▶ **Directions for this task**
Go through the listing below and gather every line with the word "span".
======== Supplied records
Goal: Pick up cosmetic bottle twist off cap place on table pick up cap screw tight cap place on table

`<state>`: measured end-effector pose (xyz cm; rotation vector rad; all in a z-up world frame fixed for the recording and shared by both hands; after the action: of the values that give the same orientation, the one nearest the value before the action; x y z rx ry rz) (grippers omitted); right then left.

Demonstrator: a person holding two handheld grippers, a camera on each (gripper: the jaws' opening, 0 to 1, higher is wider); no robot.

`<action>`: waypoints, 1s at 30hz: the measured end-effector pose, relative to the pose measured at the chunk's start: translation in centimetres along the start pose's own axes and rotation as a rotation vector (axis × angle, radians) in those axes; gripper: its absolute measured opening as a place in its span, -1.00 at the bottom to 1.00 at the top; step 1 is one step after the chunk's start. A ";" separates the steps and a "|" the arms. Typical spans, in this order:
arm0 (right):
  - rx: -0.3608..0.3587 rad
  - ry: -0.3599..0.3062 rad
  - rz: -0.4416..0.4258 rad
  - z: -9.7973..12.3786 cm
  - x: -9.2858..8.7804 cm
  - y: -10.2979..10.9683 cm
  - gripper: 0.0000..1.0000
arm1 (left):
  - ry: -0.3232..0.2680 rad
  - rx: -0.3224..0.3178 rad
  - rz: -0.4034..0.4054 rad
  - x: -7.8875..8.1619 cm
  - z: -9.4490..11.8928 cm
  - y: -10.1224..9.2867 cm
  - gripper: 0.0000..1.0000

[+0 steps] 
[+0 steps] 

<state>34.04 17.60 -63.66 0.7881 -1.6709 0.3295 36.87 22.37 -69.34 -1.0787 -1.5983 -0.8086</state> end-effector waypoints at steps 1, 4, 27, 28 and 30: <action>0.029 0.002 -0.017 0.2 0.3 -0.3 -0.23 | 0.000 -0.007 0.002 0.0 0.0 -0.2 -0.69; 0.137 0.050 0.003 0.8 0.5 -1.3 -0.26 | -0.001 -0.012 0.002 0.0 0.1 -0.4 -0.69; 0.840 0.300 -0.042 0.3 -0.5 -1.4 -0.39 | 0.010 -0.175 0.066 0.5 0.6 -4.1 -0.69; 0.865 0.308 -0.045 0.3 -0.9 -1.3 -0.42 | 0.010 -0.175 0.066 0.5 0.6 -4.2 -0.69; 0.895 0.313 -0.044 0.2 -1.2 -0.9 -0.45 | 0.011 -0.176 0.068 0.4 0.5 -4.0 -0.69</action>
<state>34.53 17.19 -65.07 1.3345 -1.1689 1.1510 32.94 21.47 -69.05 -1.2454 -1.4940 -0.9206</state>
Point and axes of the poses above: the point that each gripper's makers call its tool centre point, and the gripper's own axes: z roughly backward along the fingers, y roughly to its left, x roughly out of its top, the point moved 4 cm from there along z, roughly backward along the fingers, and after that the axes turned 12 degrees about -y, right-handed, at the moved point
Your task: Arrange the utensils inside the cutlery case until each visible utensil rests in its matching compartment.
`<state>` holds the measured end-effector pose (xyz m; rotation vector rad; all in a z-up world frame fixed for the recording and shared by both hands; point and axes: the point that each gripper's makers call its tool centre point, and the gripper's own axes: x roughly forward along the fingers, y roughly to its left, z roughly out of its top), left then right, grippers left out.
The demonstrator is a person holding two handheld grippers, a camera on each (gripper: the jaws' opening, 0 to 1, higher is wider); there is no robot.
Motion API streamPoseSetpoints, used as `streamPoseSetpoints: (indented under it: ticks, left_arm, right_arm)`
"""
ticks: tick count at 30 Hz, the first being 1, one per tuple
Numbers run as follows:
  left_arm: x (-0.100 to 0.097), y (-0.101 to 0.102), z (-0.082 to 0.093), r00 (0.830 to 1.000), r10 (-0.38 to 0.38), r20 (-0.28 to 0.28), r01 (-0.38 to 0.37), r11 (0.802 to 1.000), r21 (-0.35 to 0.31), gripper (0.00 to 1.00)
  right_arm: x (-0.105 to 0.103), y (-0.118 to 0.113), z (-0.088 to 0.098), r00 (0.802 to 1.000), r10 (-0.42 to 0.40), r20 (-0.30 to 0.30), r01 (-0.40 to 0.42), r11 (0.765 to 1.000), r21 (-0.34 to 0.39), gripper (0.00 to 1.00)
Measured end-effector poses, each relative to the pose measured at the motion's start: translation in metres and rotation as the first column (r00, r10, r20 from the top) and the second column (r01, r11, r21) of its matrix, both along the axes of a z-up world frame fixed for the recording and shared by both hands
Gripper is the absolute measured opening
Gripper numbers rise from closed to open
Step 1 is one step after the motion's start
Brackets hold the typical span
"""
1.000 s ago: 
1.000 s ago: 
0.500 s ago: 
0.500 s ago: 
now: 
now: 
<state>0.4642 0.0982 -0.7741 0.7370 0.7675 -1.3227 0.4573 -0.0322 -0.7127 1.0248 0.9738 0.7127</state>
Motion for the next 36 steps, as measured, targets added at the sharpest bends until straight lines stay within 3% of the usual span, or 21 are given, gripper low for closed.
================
▶ **Expected answer**
`<action>`: waypoints, 1s at 30hz: the measured end-effector pose, relative to the pose measured at the chunk's start: translation in centimetres along the start pose's own axes and rotation as a rotation vector (axis × angle, radians) in those axes; gripper: its absolute measured opening as a place in its span, -1.00 at the bottom to 1.00 at the top; step 1 is one step after the chunk's start. A ";" separates the steps and a "|" the arms. Typical spans, in this order:
Brackets hold the typical span
Motion for the next 36 steps, as measured, targets added at the sharpest bends until straight lines stay within 3% of the usual span, or 21 are given, gripper low for closed.

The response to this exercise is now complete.